Since each image is stored in its own file, there is an enormous amount of metadata generated on the storage tier due to the namespace directories and file inodes. The amount of metadata far exceeds the caching abilities of the NFS storage tier, resulting in multiple I/O operations per photo upload or read request. The whole photo serving infrastructure is bottlenecked on the high metadata overhead of the NFS storage tier, which is one of the reasons why Facebook relies heavily on CDNs to serve photos. Two additional optimizations were deployed in order to mitigate this problem to some degree:
- Cachr: a caching server tier caching smaller Facebook "profile" images.
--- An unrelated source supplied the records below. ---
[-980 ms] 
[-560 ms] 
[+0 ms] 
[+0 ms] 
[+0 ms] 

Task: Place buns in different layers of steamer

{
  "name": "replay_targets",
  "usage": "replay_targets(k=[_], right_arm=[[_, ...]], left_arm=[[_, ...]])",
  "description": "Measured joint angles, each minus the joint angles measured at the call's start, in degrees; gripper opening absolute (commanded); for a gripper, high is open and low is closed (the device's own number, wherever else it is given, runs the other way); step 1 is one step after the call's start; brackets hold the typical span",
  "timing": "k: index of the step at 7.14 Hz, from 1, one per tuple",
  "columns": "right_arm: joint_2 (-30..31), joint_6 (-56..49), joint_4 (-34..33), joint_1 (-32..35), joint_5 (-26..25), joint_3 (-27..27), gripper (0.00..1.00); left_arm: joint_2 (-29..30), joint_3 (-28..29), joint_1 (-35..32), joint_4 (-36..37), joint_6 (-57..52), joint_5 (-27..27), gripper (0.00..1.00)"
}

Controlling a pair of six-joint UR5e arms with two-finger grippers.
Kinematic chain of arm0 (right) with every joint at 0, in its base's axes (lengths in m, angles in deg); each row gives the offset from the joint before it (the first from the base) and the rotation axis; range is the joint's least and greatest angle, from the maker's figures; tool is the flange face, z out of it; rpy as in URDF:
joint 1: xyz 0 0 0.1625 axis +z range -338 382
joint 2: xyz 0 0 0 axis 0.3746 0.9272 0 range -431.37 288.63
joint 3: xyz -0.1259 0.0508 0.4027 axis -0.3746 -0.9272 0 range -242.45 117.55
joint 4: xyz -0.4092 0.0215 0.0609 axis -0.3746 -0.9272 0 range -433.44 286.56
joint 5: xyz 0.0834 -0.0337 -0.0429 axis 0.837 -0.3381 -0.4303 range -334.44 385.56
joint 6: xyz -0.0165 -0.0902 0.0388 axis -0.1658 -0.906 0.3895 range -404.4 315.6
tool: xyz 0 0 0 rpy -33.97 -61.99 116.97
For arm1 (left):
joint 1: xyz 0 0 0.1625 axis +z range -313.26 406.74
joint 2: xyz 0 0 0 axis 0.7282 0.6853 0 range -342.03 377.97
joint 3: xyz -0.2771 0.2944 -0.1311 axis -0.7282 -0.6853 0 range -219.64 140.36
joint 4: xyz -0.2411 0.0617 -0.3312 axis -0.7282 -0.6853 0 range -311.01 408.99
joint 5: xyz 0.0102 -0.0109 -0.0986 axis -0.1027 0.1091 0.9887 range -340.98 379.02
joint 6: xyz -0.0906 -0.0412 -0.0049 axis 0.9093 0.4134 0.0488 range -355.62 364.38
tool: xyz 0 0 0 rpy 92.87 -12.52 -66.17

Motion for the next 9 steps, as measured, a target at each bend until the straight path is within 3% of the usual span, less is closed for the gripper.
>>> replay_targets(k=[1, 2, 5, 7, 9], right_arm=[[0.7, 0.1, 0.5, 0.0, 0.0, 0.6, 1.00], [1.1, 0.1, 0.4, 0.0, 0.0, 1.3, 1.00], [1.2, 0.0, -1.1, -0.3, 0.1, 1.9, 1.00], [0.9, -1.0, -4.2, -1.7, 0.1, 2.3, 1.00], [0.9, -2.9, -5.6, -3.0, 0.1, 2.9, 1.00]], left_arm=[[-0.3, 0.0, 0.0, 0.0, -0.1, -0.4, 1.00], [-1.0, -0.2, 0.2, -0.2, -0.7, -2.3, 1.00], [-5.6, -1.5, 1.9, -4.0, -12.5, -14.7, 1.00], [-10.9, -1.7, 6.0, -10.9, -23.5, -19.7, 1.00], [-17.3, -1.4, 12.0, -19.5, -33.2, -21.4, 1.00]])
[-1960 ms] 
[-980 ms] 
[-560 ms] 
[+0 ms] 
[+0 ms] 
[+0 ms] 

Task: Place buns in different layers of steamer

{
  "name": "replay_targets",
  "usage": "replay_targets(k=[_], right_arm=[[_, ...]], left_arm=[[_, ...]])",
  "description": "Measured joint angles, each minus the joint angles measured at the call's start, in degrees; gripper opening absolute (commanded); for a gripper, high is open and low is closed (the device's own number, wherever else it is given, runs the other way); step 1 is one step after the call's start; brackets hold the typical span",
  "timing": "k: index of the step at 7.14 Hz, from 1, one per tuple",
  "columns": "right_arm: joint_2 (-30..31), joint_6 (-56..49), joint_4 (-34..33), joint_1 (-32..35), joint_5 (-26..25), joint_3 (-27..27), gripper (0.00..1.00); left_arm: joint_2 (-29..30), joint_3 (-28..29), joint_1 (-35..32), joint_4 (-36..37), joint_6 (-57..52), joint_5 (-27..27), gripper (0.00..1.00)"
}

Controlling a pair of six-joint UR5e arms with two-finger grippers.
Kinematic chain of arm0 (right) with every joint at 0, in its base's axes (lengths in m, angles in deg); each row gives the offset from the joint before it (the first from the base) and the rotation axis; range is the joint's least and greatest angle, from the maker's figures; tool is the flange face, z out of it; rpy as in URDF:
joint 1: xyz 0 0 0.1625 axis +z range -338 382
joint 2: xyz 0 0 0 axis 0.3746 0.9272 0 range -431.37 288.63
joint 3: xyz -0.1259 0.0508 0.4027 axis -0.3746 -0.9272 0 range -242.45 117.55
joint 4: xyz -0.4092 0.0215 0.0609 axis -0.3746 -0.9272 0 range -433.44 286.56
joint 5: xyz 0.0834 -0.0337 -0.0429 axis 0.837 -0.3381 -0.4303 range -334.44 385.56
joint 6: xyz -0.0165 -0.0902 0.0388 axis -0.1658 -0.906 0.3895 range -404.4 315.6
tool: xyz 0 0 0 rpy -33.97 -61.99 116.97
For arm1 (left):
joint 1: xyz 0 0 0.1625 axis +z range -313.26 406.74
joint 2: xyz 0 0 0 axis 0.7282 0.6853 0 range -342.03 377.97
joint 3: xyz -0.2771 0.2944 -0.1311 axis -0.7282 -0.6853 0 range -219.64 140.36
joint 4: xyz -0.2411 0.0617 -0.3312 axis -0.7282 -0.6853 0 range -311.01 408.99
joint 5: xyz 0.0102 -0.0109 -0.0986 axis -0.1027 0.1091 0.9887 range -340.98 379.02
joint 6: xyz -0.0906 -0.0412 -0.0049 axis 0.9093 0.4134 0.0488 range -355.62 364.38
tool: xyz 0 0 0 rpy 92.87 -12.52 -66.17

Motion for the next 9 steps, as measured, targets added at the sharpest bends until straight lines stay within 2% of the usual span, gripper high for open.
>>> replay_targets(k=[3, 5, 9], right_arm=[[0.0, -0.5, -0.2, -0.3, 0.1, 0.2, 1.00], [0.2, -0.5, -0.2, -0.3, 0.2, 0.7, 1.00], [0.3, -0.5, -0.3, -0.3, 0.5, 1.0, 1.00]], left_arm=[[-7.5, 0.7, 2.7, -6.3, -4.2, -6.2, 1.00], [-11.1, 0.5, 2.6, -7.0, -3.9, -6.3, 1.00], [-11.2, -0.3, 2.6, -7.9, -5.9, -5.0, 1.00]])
- NFS file handle cache - deployed on the photo serving tier eliminates some of the NFS storage tier metadata overhead
Haystack Photo Infrastructure
The new photo infrastructure merges the photo serving tier and storage tier into one physical tier. It implements a HTTP based photo server which stores photos in a generic object store called Haystack. The main requirement for the new tier was to eliminate any unnecessary metadata overhead for photo read operations, so that each read I/O operation was only reading actual photo data (instead of filesystem metadata). Haystack can be broken down into these functional layers -
- HTTP server
- Photo Store
- Haystack Object Store
- Filesystem
- Storage
In the following sections we look closely at each of the functional layers from the bottom up.
Storage
Haystack is deployed on top of commodity storage blades. The typical hardware configuration of a 2U storage blade is –
- 2 x quad-core CPUs
- 16GB – 32GB memory
- hardware raid controller with 256MB – 512MB of NVRAM cache
- 12+ 1TB SATA drives
Each storage blade provides around 10TB of usable space, configured as a RAID-6 partition managed by the hardware RAID controller. RAID-6 provides adequate redundancy and excellent read performance while keeping the storage cost down. The poor write performance is partially mitigated by the RAID controller NVRAM write-back cache. Since the reads are mostly random, the NVRAM cache is fully reserved for writes. The disk caches are disabled in order to guarantee data consistency in the event of a crash or a power loss.
Filesystem
Haystack object stores are implemented on top of files stored in a single filesystem created on top of the 10TB volume.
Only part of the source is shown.